Até há pouco tempo empresas digitais e fabricantes automóveis diziam ter vantagens umas sobre as outras. Hoje as coisas começam a ganhar outros contornos.
Camilo Lourenço
Há um ano cada um puxava para seu lado. Os carros não tripulados da Google prometiam um futuro sem condutor. A Apple dizia que estava a desenvolver o seu próprio veículo não tripulado. Outras marcas, como a Mercedes, a Volkswagen (através do seu braço para o mercado de luxo, a Audi) e a BMW não queriam ficar atrás e diziam estar também a testar veículos autónomos.
Cada lado da equação (empresas digitais) e fabricantes de hardware (automóveis) dizia ter vantagem sobre o outro. As digitais porque o software está cada vez mais presente nos computadores (centralinas ou outro nome qualquer) que regulam as funções básicas de um automóvel. Os fabricantes de hardware porque afiançavam que nenhum “newcomer”, por muito bom que fosse, conseguiria dominar os segredos do fabrico de plataformas complexas. O melhor exemplo disso, diziam, eram as dificuldades da Tesla, que há anos tenta colocar veículos elétricos no mesmo patamar de qualidade e autonomia que os veículos a combustão.
Passado um ano as coisas começam a ganhar outros contornos. As empresas disruptoras (tecnologia digital) e os incumbentes parecem estar a convergir; o que foi particularmente evidente no último CES - Consumer Electronic Show (que decorreu de 6 a 9 de janeiro em Las Vegas, EUA) e no Salão de Detroit (também nos EUA, de 16 a 24 de janeiro), onde se percebeu o início de uma nova tendência.
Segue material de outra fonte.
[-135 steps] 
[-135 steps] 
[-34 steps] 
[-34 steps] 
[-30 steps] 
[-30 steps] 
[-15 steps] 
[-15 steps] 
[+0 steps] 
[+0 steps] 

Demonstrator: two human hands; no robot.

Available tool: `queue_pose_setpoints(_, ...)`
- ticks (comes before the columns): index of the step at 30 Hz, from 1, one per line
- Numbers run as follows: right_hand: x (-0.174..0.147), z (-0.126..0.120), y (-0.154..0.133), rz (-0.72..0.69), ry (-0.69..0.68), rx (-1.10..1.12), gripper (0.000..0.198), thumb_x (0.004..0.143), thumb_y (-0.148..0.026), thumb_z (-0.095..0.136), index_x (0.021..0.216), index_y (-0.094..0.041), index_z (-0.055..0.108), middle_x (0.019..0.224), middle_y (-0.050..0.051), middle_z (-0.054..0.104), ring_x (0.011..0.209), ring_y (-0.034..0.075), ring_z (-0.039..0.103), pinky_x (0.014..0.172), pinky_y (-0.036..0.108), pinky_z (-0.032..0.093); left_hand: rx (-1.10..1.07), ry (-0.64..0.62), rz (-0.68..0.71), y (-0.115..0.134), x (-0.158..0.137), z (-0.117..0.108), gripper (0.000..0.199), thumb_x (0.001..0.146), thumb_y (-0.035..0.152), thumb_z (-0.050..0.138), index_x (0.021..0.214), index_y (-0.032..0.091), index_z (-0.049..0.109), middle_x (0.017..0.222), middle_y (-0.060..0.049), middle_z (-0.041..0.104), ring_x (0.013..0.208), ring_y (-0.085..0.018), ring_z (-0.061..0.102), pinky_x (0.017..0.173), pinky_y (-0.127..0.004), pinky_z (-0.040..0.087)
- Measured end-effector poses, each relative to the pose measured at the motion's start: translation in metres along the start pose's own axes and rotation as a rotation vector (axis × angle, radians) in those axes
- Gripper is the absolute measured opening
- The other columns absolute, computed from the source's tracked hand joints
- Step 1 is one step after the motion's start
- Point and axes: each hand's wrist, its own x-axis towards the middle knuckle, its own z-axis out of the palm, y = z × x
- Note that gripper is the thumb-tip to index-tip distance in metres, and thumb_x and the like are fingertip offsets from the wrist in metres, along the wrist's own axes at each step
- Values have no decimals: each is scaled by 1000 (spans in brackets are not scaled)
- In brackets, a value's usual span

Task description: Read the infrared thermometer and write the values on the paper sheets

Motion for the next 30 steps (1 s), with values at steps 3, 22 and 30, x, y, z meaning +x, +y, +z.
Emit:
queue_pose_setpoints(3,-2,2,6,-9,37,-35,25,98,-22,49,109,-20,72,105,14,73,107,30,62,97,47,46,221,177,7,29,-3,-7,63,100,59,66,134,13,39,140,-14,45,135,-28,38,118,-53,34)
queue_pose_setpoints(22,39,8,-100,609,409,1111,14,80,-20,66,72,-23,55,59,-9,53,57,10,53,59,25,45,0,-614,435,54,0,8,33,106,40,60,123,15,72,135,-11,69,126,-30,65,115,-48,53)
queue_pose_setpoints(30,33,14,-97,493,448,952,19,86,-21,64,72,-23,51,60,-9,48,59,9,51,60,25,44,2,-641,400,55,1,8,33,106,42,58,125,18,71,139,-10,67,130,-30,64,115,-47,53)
Como explicar este súbito casamento de conveniência? Recuemos um pouco no tempo. É verdade que há pelo menos dois anos as marcas tradicionais (como Mercedes, Audi e BMW) fazem testes avançados com veículos autónomos. Joaquim Oliveira, um dos dois portugueses que fazem parte do júri internacional do “Car of the Year” (prestigiado troféu do setor automóvel) contava-me há dias que há pouco mais de dois anos testou alguns destes veículos. Em autoestrada e em pista. E confessava que o modelo da Mercedes já era capaz de mudar de faixa sozinho, ultrapassar o veículo da frente e recuperar a faixa anterior. Tudo sem qualquer intervenção de quem viajava sentado no lugar do condutor. É verdade também que os não incumbentes registavam um grande avanço. Primeiro tiveram o mérito de entrar numa indústria que cheirava a mofo. A Google, por exemplo, tem em circulação (em testes) veículos não tripulados há pelo menos três anos.
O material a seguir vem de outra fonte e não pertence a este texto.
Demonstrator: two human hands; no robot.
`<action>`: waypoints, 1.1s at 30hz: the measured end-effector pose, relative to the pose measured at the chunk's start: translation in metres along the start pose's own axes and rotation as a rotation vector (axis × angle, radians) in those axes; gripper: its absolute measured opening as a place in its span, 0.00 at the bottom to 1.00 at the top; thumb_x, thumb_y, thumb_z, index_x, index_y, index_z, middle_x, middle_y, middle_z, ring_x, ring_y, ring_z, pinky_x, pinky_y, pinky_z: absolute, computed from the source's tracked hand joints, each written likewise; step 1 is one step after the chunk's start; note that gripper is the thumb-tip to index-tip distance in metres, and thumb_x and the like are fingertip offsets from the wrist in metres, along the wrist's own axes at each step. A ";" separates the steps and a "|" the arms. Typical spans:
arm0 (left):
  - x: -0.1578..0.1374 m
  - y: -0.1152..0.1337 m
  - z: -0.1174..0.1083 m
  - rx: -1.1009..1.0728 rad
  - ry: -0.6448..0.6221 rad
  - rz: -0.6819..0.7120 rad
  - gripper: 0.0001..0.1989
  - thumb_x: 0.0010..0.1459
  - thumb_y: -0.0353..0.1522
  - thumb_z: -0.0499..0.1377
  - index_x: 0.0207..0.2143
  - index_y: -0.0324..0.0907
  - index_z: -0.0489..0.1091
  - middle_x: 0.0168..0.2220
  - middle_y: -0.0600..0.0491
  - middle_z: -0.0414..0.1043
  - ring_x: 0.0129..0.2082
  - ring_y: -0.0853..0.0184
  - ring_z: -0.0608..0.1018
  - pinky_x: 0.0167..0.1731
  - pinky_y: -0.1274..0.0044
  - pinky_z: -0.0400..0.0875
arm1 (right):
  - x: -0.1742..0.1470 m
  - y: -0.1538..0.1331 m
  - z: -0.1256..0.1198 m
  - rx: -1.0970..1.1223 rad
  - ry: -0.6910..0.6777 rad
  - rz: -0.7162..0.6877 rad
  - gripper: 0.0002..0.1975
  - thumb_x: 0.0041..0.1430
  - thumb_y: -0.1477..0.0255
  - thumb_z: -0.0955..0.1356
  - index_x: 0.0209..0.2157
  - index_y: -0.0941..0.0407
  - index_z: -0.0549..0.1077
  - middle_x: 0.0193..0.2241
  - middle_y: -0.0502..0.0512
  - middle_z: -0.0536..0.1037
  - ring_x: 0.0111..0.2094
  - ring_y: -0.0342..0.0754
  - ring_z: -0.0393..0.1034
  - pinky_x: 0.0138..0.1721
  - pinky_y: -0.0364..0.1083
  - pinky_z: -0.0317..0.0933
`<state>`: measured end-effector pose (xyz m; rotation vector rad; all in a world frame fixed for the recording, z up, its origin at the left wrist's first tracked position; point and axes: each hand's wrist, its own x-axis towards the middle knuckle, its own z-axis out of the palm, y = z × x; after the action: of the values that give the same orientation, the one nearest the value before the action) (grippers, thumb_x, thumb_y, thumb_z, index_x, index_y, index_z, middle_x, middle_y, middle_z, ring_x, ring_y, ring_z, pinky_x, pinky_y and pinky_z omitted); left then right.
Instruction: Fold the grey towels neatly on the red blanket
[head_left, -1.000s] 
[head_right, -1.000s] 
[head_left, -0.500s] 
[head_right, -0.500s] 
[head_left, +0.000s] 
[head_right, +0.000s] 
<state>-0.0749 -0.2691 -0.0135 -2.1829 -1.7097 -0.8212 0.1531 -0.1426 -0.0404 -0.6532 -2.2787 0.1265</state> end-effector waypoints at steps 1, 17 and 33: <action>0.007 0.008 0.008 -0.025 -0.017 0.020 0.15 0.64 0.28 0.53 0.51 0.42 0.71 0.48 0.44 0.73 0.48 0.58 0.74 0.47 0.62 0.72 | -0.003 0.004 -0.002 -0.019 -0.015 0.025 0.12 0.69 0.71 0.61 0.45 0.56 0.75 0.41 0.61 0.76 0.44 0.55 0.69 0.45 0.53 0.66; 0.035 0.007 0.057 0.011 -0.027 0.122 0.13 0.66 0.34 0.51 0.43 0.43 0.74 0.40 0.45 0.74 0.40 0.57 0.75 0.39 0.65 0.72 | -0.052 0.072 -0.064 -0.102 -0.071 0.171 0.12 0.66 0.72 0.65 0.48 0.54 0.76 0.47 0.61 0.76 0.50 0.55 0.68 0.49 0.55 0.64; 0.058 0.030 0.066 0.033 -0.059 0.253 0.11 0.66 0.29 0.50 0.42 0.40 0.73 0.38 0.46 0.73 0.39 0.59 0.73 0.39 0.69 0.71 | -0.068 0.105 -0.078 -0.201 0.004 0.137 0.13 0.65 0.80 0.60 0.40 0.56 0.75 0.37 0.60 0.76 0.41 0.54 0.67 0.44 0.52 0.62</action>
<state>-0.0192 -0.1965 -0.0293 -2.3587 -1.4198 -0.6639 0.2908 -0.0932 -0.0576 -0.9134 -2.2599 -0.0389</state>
O problema é que uns e outros não dominam, sozinhos, todas as variáveis de um modelo de negócio em transformação. Como garantir, por exemplo, que os fabricantes de automóveis, habituados a juntar chapa e peças mecânicas, têm a expertise suficiente para produzir software confiável. Não apenas “foolproof” mas seguros: já imaginou o risco para a segurança automóvel se o software de um veículo for objeto de hacking?
Estou convencido de que empresas digitais e fabricantes de automóveis estão a passar por aquilo que já vimos no passado: a expertise de uns complementa a de outros (embora em áreas diferentes), o que os faz juntarem forças. Mas a explicação não fica por aqui. Provavelmente ambas as indústrias descobriram que demorariam demasiado tempo, e gastariam muito dinheiro, se cada uma quisesse ganhar a expertise da outra.
Moral da história: o consumidor vai ganhar com estes desenvolvimentos. Dentro de cinco anos teremos automóveis muito mais seguros e a preços mais acessíveis do que seria possível se disruptores e incumbentes não dessem as mãos. Espere mais do mesmo noutros setores.
02-02-2016
Camilo Lourenço é licenciado em Direito Económico pela Universidade de Lisboa. Passou ainda pela Universidade de Columbia, em Nova Iorque, e a University of Michigan, onde fez uma especialização em jornalismo financeiro. Passou também pela Universidade Católica Portuguesa. Comentador de assuntos económicos e financeiros em vários canais de televisão generalista, é também docente universitário. Em 2010, por solicitação de várias entidades (portuguesas e multinacionais), começou a fazer palestras de formação, dirigidas aos quadros médios e superiores, em áreas como Liderança, Marketing e Gestão. Em 2007 estreou-se na escrita. No seu livro mais recente, “Fartos de Ser Pobres”, volta "a pôr o dedo na ferida", analisando os resultados eleitorais, os vários cenários políticos e os novos desafios para a economia.